Similar to the #Brexit fiasco, the months and years following a Trump victory (and there is no question — he will win) will be endowed by a period of instant regret and malaise, political chaos, and systemic entropy. The logjam inflicted upon the US by the Republican Congress and Senate during the Obama years will be further intensified by an ineffectual, diffident President, floundering to gain this segment’s favour or that for easy gratification and political sustenance.

Little of consequence will transpire, which for many on Wall Street will be deemed favourable, and the rich will continue to raid the cupboards of the middle class until the phrase becomes a demented oxymoron. America’s role in the world will diminish, apart from a few conflicts here and there, and their shrinking buying power will throw many overseas markets into chaos.

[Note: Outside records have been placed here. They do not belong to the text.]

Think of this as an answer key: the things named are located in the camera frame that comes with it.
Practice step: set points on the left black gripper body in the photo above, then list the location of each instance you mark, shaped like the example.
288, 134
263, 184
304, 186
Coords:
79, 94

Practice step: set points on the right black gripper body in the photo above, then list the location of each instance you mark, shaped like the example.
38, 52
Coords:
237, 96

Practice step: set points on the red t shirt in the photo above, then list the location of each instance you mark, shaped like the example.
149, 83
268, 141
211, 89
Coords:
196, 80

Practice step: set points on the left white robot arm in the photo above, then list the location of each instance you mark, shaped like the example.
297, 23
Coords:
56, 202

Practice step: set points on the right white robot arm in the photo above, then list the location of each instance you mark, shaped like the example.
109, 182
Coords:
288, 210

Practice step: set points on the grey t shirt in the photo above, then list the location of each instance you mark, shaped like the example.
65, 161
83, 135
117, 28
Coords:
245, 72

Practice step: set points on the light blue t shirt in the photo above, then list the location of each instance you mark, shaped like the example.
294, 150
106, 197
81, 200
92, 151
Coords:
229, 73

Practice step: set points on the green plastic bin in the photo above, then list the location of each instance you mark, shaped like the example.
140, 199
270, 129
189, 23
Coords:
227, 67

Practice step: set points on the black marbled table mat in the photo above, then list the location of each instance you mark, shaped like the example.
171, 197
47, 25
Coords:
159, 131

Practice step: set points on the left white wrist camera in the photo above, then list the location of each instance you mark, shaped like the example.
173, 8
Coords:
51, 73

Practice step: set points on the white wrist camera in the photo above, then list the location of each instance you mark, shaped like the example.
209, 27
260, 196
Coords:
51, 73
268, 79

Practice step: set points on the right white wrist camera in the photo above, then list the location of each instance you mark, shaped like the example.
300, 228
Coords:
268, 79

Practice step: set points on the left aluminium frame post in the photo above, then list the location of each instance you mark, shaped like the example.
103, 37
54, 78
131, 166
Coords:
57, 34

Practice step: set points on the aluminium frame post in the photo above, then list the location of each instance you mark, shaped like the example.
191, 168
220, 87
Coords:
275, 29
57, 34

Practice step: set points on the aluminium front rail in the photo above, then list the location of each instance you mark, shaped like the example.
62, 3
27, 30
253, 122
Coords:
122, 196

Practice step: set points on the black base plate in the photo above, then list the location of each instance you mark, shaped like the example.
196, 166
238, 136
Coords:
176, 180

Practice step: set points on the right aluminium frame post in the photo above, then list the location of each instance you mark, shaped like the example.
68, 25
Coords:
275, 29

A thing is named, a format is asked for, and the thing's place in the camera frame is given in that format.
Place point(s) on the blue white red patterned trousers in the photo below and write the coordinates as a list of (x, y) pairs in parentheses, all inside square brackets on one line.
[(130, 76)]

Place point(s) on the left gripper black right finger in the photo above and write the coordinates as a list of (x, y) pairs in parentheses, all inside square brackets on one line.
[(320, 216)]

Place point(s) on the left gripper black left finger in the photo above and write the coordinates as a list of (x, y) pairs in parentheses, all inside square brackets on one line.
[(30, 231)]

For his part Trump, a modern-day Emperor Nero, will fiddle while Rome burns and American society and infrastructure decays.

This is bad for Americans, no doubt, but a decreasingly potent America will render new opportunities for nations brave enough to wade into a new paradigm. I doubt that will be Canada, for what it’s worth..

In summation: Trump is a symptom of a set of wider problems, not a protagonist. He will ultimately have little positive or negative effect on what has been a long-term decline in harmony and commonwealth during his reign as clown-in-chief. He will denigrate and embarrass the office and his nation, and will be openly corrupt.

I struggle to imagine how, apart from the denigration and shame thing, a Hillary Clinton presidency will ultimately differ. While she may have a steadier hand on the tiller, the nation continues to drift toward the waterfall of ecological, social, and economic collapse… all the while partying like it’s 1999.